Supply of farmland for farming (s.38-480) will be GST-free if:
- the land is land on which a farming business has been carried on for at least a period of 5 years preceding the supply; and
- the recipient of the supply intends that a farming business be carried on, on the land.
Subdivided farmland (s.38-475). Supply of potential residential land will be GST-free if:
- the land is subdivided from land on which a farming business has been carried on for at least 5 years; and
- the supply is made to an associate without consideration or for a consideration less than the GST inclusive market value of the supply.
(‘Potential residential land’ is defined to mean land that is permissible to use for residential purposes but which does not contain any buildings that are residential premises.)
A purchaser proposes to purchase farming land comprising 160 acres. It is not clear whether the vendors are registered for GST but the purchaser is not registered for GST. At present the vendors are conducting a farming operation on the property consisting of grazing and have done so for about 20 years. It is a condition of the Contract that the Vendors will be entitled to lease the property back at a nominal rental for a period of 7 years to continue carrying on grazing. How should the question of GST be handled?
If the vendor has been carrying on a farming business that is treated by the ATO as more than a mere hobby farm for more than 5 years and the purchaser intends that the property continue to be farmed by the vendor following settlement, the supply can be treated as a supply under section 38-480, which is the farming business exemption. No GST will be payable. If using the LIV contract, complete the relevant box by inserting the words ‘farming business’.
I act for a charitable organisation which is selling a rural property. The property has been operated as a working farm, but part of it is leased for non-farming or residential purposes. The lease will expire before settlement of the sale and the property is being sold with vacant possession. The annual rental for has been approximately $52,000. The sale price of the property is $1.5M. Will the farming exemption in section 38-480 of the GST Act apply to the sale of the property?

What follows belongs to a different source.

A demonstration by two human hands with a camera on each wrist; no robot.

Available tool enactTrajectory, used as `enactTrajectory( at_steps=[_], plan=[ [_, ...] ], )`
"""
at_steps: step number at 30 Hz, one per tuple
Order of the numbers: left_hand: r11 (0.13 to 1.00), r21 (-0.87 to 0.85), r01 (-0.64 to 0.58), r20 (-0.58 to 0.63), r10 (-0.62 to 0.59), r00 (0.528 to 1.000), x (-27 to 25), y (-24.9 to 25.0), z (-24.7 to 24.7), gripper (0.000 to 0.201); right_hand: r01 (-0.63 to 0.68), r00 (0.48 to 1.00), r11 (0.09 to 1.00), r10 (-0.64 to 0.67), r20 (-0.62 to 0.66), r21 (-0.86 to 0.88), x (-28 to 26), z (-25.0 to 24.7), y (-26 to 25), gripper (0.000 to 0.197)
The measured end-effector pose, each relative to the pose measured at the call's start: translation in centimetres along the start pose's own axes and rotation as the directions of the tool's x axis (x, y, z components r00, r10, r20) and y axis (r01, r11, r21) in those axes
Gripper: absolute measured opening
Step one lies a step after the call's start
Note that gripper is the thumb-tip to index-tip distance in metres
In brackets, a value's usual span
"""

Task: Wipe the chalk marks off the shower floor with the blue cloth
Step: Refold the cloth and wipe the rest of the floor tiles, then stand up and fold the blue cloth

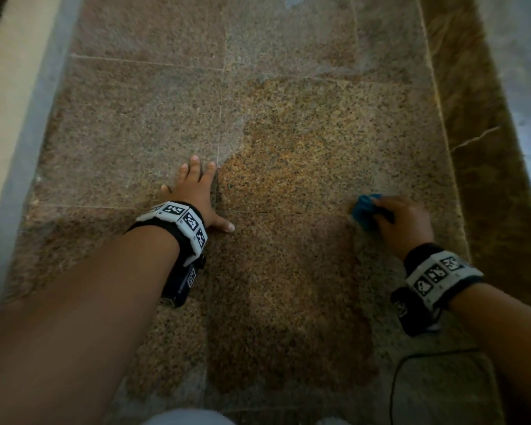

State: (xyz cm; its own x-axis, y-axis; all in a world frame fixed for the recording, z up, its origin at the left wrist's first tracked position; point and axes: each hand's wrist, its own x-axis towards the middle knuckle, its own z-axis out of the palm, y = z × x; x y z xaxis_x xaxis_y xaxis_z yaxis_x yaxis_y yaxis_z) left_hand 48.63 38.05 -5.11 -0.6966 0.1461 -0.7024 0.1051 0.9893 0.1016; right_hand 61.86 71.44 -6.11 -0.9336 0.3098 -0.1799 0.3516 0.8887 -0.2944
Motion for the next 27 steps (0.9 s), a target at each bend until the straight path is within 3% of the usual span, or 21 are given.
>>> enactTrajectory(
  at_steps=[5, 9, 13, 15, 19, 27],
  plan=[
    [0.999, 0.027, 0.024, -0.016, -0.024, 1.0, -0.4, 0.5, 0.4, 0.13, 0.106, 0.967, 0.987, -0.075, 0.243, -0.118, -5.9, 0.5, -1.7, 0.037],
    [0.999, 0.035, 0.021, 0.009, -0.022, 1.0, -1.1, 1.2, 0.2, 0.122, 0.156, 0.882, 0.961, -0.03, 0.47, -0.23, -9.4, -0.2, -2.9, 0.042],
    [0.998, 0.031, -0.058, 0.075, 0.056, 0.996, -3.2, 1.7, -0.3, 0.1, 0.187, 0.775, 0.961, -0.017, 0.632, -0.202, -8.7, -2.4, -4.5, 0.037],
    [0.992, 0.036, -0.119, 0.065, 0.117, 0.991, -4.2, 1.8, -1.4, 0.095, 0.166, 0.786, 0.972, -0.03, 0.618, -0.165, -7.3, -3.9, -5.7, 0.035],
    [0.976, 0.082, -0.201, 0.01, 0.201, 0.98, -5.4, 2.2, -4.9, 0.091, 0.174, 0.898, 0.984, -0.145, 0.415, -0.033, -4.3, -7.1, -8.8, 0.032],
    [0.908, -0.02, -0.418, -0.124, 0.413, 0.902, -11.4, 6.9, -12.0, 0.072, 0.109, 0.963, 0.981, -0.145, 0.226, 0.162, -0.4, -16.6, -14.5, 0.02]
  ],
)
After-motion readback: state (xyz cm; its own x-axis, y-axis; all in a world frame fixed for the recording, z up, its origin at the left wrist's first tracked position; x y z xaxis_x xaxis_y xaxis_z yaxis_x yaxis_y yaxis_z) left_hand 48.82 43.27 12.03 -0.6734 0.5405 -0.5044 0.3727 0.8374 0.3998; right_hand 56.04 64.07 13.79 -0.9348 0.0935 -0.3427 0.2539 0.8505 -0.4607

If the farming operations were carried out on a business-like basis, then the fact that the entity is a charitable organisation should not matter as the charitable status of an organisation is determined by the end application of the proceeds of its activities rather than whether or not each component activity operates at a profit. There is no reason why the farming activities could not be a ‘farming business’ for the purpose of section 38-480.
The lease sounds like a significant application of the property and not merely a use peripheral or ancillary to the main purpose and if so the supply ought to be treated as a mixed supply – part GST-free and part taxable.
Where the supply of a property is a mixed supply:
- The price should be apportioned between the two components of supply. Ruling GSTR2001/8, dealing with mixed supplies, states (at paragraphs 25-27) that any reasonable method of apportionment that is supportable is permitted and that records of the apportionment should be kept available (against any future audit). It is preferrable that contracts specify in a special condition: the respective areas, the value attributed to each and the basis on which the attribution has been made. Methods include: sworn valuations, written appraisals and apportionment in proportion to rents achievable for the various areas.
- Insert ‘plus GST’ in the relevant box in the particulars of sale if the GST payable is to be borne by the purchaser in addition to the sale price; otherwise, the vendor would have to absorb any GST and, in that case, you would want to apply the margin scheme.